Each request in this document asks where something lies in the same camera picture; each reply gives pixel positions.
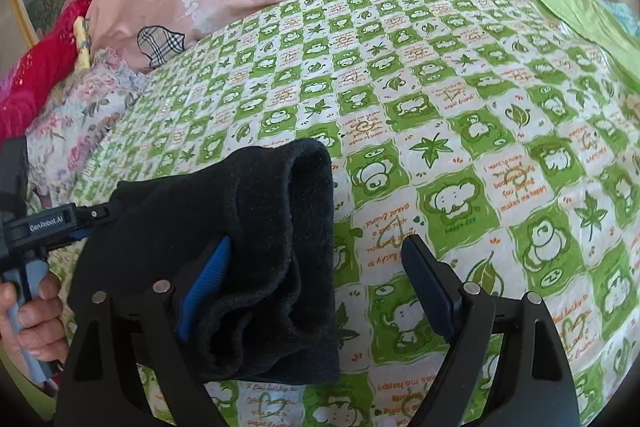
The floral ruffled pillow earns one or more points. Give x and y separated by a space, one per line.
80 112

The black pants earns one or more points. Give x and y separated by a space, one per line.
270 257

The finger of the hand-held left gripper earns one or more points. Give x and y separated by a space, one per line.
100 211
75 238

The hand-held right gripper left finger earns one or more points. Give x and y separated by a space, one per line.
212 272

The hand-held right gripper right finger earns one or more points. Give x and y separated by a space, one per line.
430 288

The green checked cartoon bedsheet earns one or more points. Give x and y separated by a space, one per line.
450 117

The plain green cloth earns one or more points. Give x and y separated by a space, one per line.
575 7

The red sequined cloth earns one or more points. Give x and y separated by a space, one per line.
35 82

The light teal cloth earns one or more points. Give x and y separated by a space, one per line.
620 17

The person's left hand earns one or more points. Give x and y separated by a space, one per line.
42 322

────

### Work to complete
Once you reach the line that holds "The black pants", print it and every line after it through the end of the records, word for word.

### Output of the exercise
The black pants earns one or more points. Give x and y separated by a space, one per line.
270 257

The finger of the hand-held left gripper earns one or more points. Give x and y separated by a space, one per line.
100 211
75 238

The hand-held right gripper left finger earns one or more points. Give x and y separated by a space, one per line.
212 272

The hand-held right gripper right finger earns one or more points. Give x and y separated by a space, one per line.
430 288

The green checked cartoon bedsheet earns one or more points. Give x and y separated by a space, one per line.
450 117

The plain green cloth earns one or more points. Give x and y separated by a space, one per line.
575 7

The red sequined cloth earns one or more points. Give x and y separated by a space, one per line.
35 82

The light teal cloth earns one or more points. Give x and y separated by a space, one per line.
620 17

The person's left hand earns one or more points. Give x and y separated by a space, one per line.
42 322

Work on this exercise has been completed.